> Work required
Write down the listing again exactly as it appears below, without its pictures.

> Data extract

++++

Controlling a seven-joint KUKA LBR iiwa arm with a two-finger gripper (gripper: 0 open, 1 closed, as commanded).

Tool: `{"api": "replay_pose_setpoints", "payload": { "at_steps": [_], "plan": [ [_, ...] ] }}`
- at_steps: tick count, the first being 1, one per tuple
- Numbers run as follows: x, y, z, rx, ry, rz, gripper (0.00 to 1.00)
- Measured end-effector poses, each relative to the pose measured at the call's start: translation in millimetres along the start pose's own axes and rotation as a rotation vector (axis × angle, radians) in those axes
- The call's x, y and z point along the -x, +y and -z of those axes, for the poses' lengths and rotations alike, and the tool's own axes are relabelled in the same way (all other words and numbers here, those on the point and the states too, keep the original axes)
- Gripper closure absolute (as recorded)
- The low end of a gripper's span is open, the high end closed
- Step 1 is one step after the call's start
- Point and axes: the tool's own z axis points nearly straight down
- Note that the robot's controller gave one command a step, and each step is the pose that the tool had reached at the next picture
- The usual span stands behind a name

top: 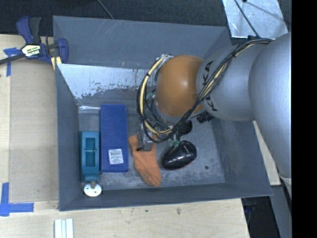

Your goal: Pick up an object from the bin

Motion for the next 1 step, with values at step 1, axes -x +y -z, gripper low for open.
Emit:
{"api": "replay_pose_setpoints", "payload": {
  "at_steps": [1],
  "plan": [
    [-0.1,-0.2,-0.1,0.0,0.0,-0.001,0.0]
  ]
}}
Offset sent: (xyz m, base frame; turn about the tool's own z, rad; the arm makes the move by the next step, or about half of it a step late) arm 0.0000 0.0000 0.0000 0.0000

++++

> Result for this exercise
Controlling a seven-joint KUKA LBR iiwa arm with a two-finger gripper (gripper: 0 open, 1 closed, as commanded).

Tool: `{"api": "replay_pose_setpoints", "payload": { "at_steps": [_], "plan": [ [_, ...] ] }}`
- at_steps: tick count, the first being 1, one per tuple
- Numbers run as follows: x, y, z, rx, ry, rz, gripper (0.00 to 1.00)
- Measured end-effector poses, each relative to the pose measured at the call's start: translation in millimetres along the start pose's own axes and rotation as a rotation vector (axis × angle, radians) in those axes
- The call's x, y and z point along the -x, +y and -z of those axes, for the poses' lengths and rotations alike, and the tool's own axes are relabelled in the same way (all other words and numbers here, those on the point and the states too, keep the original axes)
- Gripper closure absolute (as recorded)
- The low end of a gripper's span is open, the high end closed
- Step 1 is one step after the call's start
- Point and axes: the tool's own z axis points nearly straight down
- Note that the robot's controller gave one command a step, and each step is the pose that the tool had reached at the next picture
- The usual span stands behind a name

top: 

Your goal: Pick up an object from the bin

Motion for the next 1 step, with values at step 1, axes -x +y -z, gripper low for open.
Emit:
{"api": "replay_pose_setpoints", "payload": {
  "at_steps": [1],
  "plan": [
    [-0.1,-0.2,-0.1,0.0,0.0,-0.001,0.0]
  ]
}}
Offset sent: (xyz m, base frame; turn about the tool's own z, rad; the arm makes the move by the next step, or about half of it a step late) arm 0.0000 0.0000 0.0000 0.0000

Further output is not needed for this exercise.